Complete transverse sections were taken from the apex to base of excised prostrates at 4 mm intervals. All excised prostates were examined by a single pathologist and staged according to the TNM system of the International Union Against Cancer. Gleason scores, the presence of extracapsular extension, and evidence of seminal vesicle invasion were documented.

Follow up

All 134 patients were scheduled for a digital rectal examination and a serum PSA evaluation every 3 months for the first two postoperative years, biennially during the third to the fifth years, and annually thereafter. BCR was defined as a sustained PSA elevation of >0.4 ng/mL on two or more occasions. Clinical outcome analysis was performed using the NCC prostate cancer database of clinical and pathologic data.

Statistical analysis

Initially, Fisher's exact test was used to determine whether PSMA positivity was related to clinical factors. BCR-free survival curves were generated separately using the Kaplan-Meier method for patients with positive and negative RT-PCR results, and differences between the two curves were evaluated using the log-rank test. To identify factors capable of predicting BCR, univariate and multivariate recurrence analyses were performed using the Cox proportional hazards regression model. Statistical significance was accepted for P values of <0.05. All analyses were performed using the SPSS software package (version 12.0 for Windows 2000®, SPSS, Inc., Chicago, IL, USA).

RESULTS

Patient characteristics

Mean patient age of the 134 patients was 60.3 years (range 49 to 70). Preoperatively, initial preoperative serum PSA levels ranged from 1.9 to 40.0 ng/mL (mean: 10.4 ng/mL, median: 7.8 ng/mL). In terms of biopsy Gleason scores, 86 patients (64.2%) had low grade (GS ≤6) disease and 48 (35.8%) high grade (GS ≥7) disease. 128 patients (94%) showed clinically prostate-confined disease (≤cT2) and the other 8 (6%) extraprostatic disease (≥cT3). With regard to pathologic stage, prostate-confined disease (≤pT2) was encountered in 98 (73.9%) patients and pT3 disease in 35 (26.1%) patients. No patients were found to have lymph node or distant metastasis. Clinical and pathological data before and after surgery are listed in Table 1.

Table 1.

Patient characteristics and PSMA detection by RT-PCR

graphic file with name jkms-25-1291-i001.jpg

PSA, prostate-specific antigen; RT-PCR, reverse transcriptase-polymerase chain reaction; PSMA, prostate specific membrane antigen; GS, Gleason score; NHT, neoadjuvant hormonal therapy; LV, lymphovascular; SV, seminal vesicle.

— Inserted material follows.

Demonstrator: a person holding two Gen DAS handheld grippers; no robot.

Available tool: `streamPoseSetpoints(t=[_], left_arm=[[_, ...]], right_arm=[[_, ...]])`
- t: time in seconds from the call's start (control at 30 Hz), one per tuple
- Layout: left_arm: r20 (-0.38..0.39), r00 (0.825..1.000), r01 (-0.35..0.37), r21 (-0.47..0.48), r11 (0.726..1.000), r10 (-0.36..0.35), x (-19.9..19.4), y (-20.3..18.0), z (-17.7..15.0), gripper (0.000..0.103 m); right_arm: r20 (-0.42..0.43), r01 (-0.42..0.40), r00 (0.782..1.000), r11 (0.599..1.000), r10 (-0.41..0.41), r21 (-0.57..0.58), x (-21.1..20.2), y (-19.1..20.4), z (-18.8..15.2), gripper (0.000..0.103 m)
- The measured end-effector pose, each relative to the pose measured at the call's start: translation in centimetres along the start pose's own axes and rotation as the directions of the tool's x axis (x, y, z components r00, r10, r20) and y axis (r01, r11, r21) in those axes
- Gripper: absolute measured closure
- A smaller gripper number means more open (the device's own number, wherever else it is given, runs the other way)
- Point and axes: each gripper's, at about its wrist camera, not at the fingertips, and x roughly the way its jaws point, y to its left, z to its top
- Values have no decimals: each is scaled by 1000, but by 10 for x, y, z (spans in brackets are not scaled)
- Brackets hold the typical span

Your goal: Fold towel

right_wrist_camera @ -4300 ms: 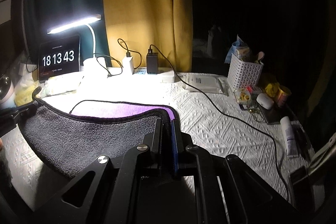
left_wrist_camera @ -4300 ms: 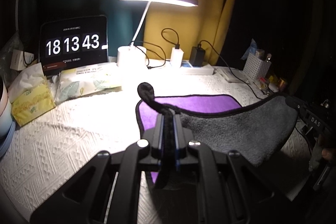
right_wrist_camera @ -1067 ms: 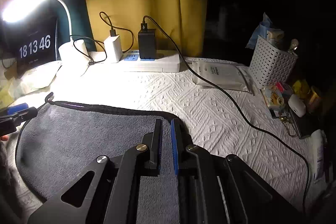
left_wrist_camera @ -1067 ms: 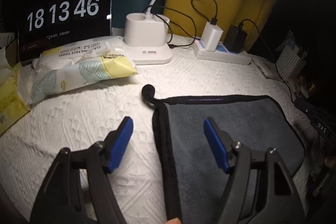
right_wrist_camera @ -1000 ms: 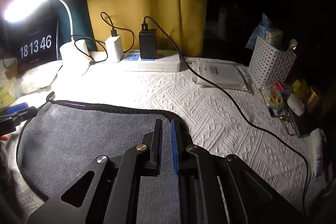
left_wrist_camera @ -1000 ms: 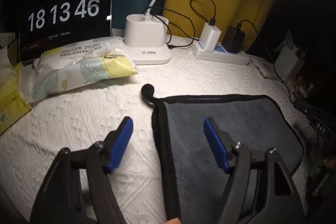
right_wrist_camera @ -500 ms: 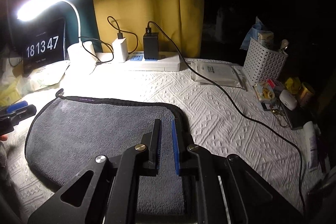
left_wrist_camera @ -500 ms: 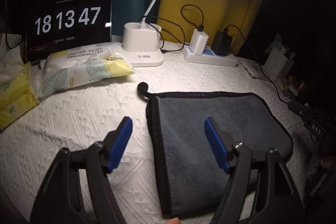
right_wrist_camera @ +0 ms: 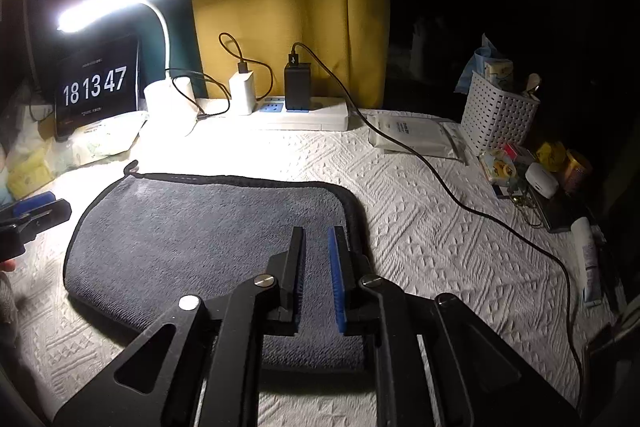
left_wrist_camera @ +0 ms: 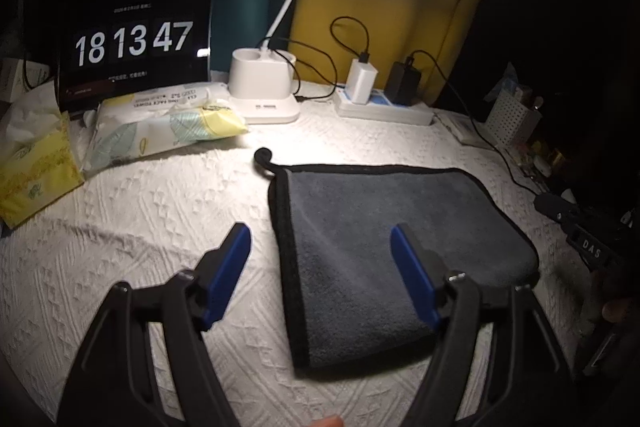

PSMA detection by RT-PCR in peripheral blood

PSMA-mRNA was detected in 24 (17.9%) patients by RT-PCR, i.e., in 14 of 97 patients (14.4%) with pT2 disease and in 9 of 35 patients (25.7%) with pT3 disease. Patients with extraprostatic extension (pT3) tended to have a PSMA mRNA positive status, but this was not statistically significant (P=0.192). With regard to the relationship between PSMA positivity and other clinical parameters, the presence of PSMA was not found to be related to serum PSA, Gleason score, or lymphovascular (LV) emboli (Table 1).

Biochemical recurrence following radical prostatectomy

Follow-up data were available for all 134 patients with a median follow-up of 20 months (range, 3 to 46 months). BCR developed in 15 patients (11.2%) and median time to BCR was 7 months (range: 3-25 months). Of the 15 patients that developed BCR, 13 underwent hormone therapy, 1 patient is being observed using PSA check-ups, and the other 1 underwent salvage external beam radiation therapy. No deaths occurred during the study period. Kaplan-Meier analysis revealed a significant difference between those positive or negative for PSMA in terms of recurrence-free actuarial probability (log rank P=0.004, Fig. 1). Cox regression hazard analysis showed that positivity for PSMA mRNA (HR: 3.697, 95%CI 1.285-10.634, P=0.015) and a biopsy GS of ≥7 (HR: 4.500, 95%CI 1.419-14.274, P=0.011) independently predicted BCR. On the other hand, in terms of postoperative predictors of BCR, only pathologic T3 stage (HR: 4.016, 95%CI 1.194-13.511, P=0.025) was found to be significant (Table 2).

Fig. 1.

Fig. 1

Kaplan-Meier plot of the likelihood of RT-PCR PSMA positive cases remaining free of biochemical recurrence after radical prostatectomy (log rank P=0.0039).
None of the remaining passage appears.